Suzuki Motor Corp on Friday forecast a 1.7% rise in profit this year, anticipating limited growth due to an expected sales tax rise in Japan as well as uncertainty in business conditions in its biggest market, India. Japan's fourth-largest automaker expects operating profit of 330 billion yen ($3.01 billion) in the year through March 2020, lower than the 362.2 billion yen average of 22 analyst estimates compiled by Refinitiv.
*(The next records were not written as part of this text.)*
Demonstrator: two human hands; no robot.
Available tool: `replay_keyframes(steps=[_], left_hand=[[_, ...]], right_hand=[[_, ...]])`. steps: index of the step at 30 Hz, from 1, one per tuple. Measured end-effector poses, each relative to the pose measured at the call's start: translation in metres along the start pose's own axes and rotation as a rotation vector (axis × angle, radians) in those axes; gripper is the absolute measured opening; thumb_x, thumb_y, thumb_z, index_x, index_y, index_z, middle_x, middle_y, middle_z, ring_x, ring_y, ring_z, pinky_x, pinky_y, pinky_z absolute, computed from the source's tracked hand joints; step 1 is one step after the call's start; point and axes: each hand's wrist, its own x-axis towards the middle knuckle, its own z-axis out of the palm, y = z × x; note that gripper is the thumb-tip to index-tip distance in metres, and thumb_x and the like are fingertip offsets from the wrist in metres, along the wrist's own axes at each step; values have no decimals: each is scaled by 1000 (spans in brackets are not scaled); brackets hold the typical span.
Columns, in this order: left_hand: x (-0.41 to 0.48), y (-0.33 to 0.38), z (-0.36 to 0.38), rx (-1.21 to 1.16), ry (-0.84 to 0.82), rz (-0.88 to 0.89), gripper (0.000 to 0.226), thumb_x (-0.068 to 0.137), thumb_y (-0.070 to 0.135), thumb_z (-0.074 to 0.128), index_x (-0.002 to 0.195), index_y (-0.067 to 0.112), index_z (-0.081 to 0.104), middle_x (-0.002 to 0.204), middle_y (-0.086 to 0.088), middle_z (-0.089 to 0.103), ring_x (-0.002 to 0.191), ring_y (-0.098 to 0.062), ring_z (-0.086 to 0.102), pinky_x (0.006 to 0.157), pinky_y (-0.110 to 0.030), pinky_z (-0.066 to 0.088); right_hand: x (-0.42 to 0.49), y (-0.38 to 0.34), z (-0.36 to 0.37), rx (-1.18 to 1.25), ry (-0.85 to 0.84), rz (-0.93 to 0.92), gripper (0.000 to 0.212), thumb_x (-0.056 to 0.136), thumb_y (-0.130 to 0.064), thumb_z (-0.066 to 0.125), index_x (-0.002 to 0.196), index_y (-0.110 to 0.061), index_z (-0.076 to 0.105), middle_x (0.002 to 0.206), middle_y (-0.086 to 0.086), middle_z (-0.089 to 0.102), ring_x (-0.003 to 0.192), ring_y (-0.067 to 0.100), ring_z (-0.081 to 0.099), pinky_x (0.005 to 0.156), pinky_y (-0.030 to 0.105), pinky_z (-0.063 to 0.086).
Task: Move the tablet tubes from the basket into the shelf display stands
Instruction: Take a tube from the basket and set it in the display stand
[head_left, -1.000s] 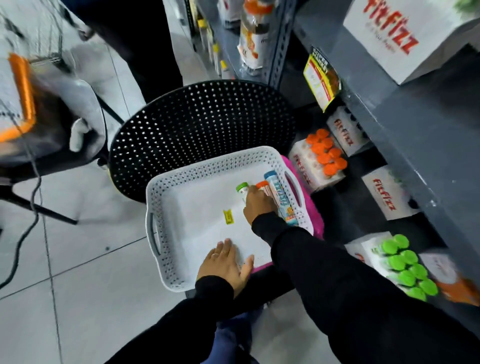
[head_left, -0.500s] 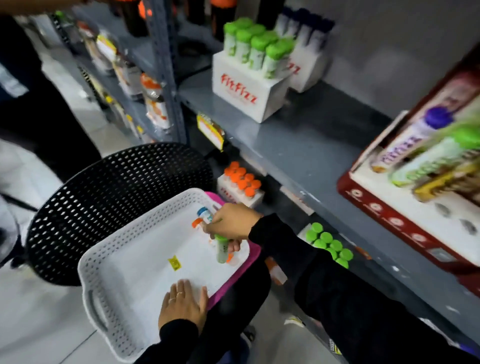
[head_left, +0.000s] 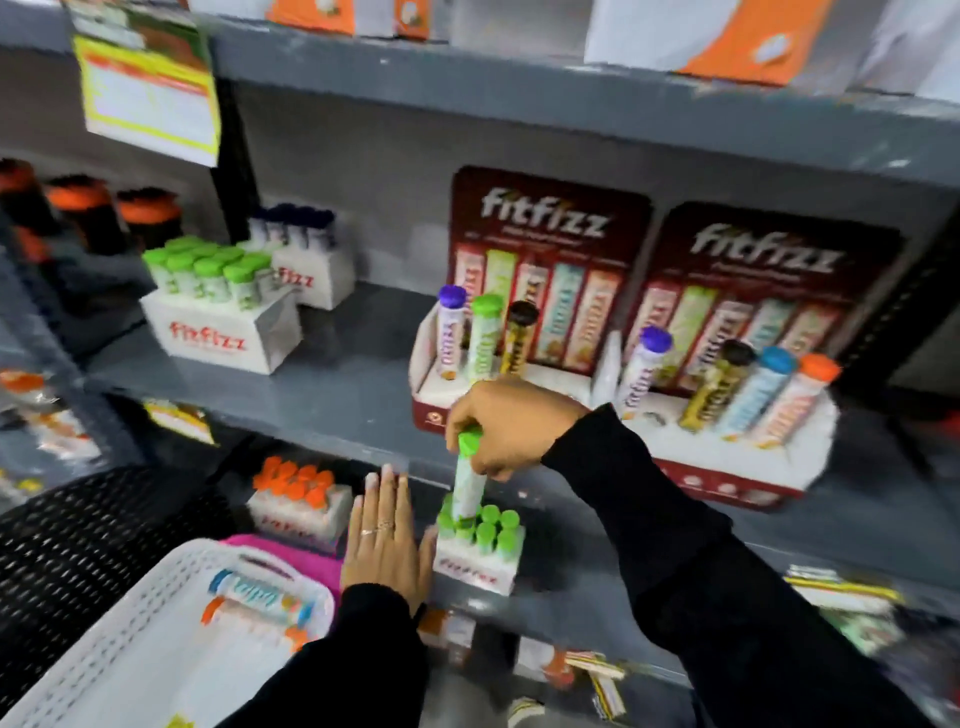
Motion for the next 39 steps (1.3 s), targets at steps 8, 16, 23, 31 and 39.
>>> replay_keyframes(steps=[8,16,23,31,39], left_hand=[[47,38,-5,174,-235,241,84,93,52,-1,118,-3,58,125,-18,58,117,-31,53,108,-35,11],[57,46,-6,176,-208,206,120,58,65,-42,144,9,20,153,-6,17,141,-19,8,114,-34,-2],[63,50,-3,174,-224,133,134,42,65,-51,146,14,17,155,-2,13,141,-16,5,115,-32,-2],[65,52,-5,187,-238,123,73,89,59,-1,146,16,15,155,0,10,141,-14,3,115,-31,-1],[66,51,-5,202,-237,141,64,94,55,11,146,18,13,155,2,9,141,-12,2,115,-30,-2]], right_hand=[[-39,52,-20,12,238,149,31,89,-24,59,119,-18,67,129,6,63,116,27,57,97,35,49],[-58,80,-42,72,283,224,19,83,-16,70,101,-17,75,105,-4,67,90,12,45,66,22,39],[-75,94,-52,55,339,360,38,84,3,64,118,-14,69,132,7,61,121,22,55,84,25,44],[-73,119,-43,-49,531,603,30,87,9,51,111,-1,67,119,18,61,111,33,58,85,37,52],[-60,140,-20,-71,628,672,23,89,2,56,108,-4,69,113,20,67,105,35,62,89,42,54]])
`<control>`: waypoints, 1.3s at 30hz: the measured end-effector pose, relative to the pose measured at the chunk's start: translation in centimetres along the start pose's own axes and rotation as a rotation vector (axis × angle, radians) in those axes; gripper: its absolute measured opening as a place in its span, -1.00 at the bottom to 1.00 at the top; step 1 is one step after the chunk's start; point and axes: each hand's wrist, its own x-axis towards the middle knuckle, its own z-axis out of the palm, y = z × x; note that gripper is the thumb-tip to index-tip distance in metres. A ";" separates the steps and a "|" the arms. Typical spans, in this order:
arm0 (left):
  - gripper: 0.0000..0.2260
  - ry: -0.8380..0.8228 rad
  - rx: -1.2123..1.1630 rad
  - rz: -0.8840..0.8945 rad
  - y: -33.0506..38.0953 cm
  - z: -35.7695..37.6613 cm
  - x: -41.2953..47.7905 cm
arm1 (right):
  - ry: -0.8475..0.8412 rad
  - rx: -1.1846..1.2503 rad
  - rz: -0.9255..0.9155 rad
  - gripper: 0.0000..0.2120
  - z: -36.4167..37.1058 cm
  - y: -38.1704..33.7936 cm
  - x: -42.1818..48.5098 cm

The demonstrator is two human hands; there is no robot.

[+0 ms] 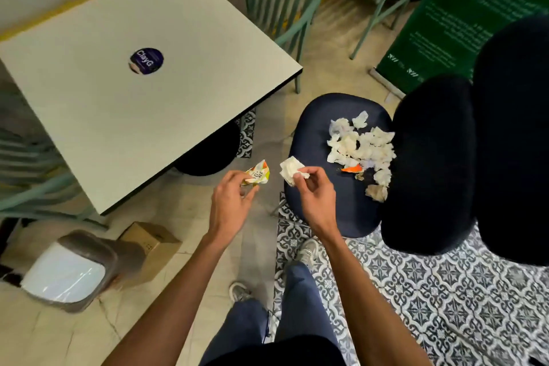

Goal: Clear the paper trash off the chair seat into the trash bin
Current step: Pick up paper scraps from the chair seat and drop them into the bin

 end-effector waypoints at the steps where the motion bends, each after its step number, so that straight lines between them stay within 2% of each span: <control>1: -0.77 0.032 -0.009 -0.024 -0.8 -1.7 -1.3 | -0.034 -0.010 -0.020 -0.93 1.2 -0.9 -1.2; 8: -0.78 0.244 -0.032 -0.267 -7.0 -10.8 -9.2 | -0.334 0.018 -0.086 -0.83 9.9 -3.9 -6.8; 13: -0.83 0.438 -0.035 -0.440 -11.2 -15.2 -14.8 | -0.559 -0.033 -0.123 -0.65 16.5 -3.8 -10.0; 18: -0.77 0.637 -0.018 -0.582 -15.1 -18.0 -21.1 | -0.818 -0.103 -0.194 -0.78 23.2 -2.9 -13.4; 23: -0.81 0.731 -0.039 -0.745 -18.8 -18.7 -26.5 | -0.950 -0.231 -0.254 -0.83 28.4 -1.3 -17.0; 27: -0.87 0.729 -0.062 -0.850 -21.9 -19.3 -28.9 | -1.021 -0.363 -0.297 -0.80 33.2 0.5 -20.0; 31: -0.88 0.683 -0.085 -0.919 -25.5 -20.0 -29.8 | -1.015 -0.515 -0.331 -0.78 38.2 1.8 -22.3; 36: -0.87 0.622 -0.145 -0.937 -31.2 -21.6 -30.2 | -1.003 -0.725 -0.295 -0.76 45.3 4.9 -24.4; 39: -0.85 0.568 -0.127 -0.917 -33.8 -22.7 -30.2 | -1.009 -0.756 -0.257 -0.76 48.8 5.8 -24.7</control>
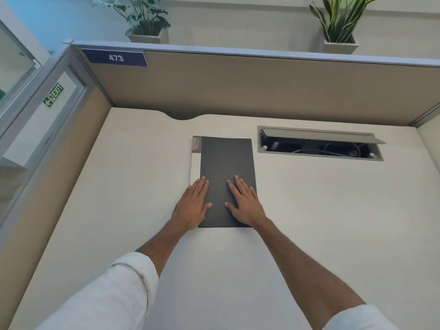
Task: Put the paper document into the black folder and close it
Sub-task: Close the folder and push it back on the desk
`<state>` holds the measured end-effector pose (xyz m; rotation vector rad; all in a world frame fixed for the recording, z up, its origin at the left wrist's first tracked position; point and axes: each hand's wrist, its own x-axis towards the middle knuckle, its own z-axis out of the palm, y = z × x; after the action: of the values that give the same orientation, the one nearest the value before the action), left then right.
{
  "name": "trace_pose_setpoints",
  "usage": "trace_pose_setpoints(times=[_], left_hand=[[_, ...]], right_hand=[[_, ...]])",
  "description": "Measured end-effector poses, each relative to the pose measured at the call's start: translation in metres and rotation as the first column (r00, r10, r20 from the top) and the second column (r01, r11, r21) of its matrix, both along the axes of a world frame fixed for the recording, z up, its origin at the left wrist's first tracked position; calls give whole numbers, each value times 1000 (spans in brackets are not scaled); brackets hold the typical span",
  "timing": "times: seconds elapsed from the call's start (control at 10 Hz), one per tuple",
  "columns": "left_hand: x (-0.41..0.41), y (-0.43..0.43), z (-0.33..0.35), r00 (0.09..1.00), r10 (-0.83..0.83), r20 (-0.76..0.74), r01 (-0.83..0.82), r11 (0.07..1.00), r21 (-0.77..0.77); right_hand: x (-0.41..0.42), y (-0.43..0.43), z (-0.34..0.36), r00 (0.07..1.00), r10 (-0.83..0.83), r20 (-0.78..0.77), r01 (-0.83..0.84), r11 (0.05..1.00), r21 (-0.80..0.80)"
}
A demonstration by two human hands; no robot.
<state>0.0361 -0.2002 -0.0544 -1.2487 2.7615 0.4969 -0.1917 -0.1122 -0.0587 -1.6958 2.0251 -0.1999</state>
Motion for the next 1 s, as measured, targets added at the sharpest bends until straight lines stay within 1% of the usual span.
trace_pose_setpoints(times=[0.4, 0.7, 1.0], left_hand=[[-39, -87, -3, 999, -36, -11, 35, 999, -18], [-56, -117, -3, 999, -41, 7, 41, 999, -22], [-64, -127, 0, 999, -40, 19, 40, 999, -8]], right_hand=[[-36, -77, -5, 999, -37, -2, 37, 999, -13], [-52, -106, -8, 999, -43, -6, 42, 999, -23], [-59, -119, -9, 999, -46, -13, 45, 999, -9]])
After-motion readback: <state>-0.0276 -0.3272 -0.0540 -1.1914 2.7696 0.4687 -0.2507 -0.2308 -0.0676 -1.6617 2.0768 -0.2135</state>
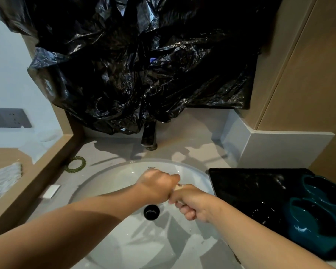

It anticipates currency volatility, particularly the rupee and euro, to also weigh on profit growth, even as it expects overall global vehicle sales to hit record highs. In the year just ended, profit fell 13.3% to 324.4 billion yen from the previous year's record high of 374.2 billion yen. The compact car maker took a hit from a weaker rupee, while costs related to a domestic vehicle recall stemming from improper vehicle inspections also weighed on its bottom line.
Suzuki snapped a three-year run of record profit due in part to slowing sales in India, its biggest market, and costs related to recalling around 2 million vehicles to re-do inspections for the Japanese market, which had been completed by uncertified inspectors. This year, Suzuki is bracing for subdued growth in India - where roughly one in every two cars sold fall under the automaker's brand - due to uncertain fuel prices and the onset of stricter emission norms.
Growing use of app-based cab services such as from Ola and Uber Technologies Inc, tighter credit and market uncertainty ahead of India's general election have all weighed on the auto industry, hurting sales of private cars. Still, it expects to sell a record 3.34 million vehicles globally in the year to March, adding to record sales of 3.33 million units in the year just ended.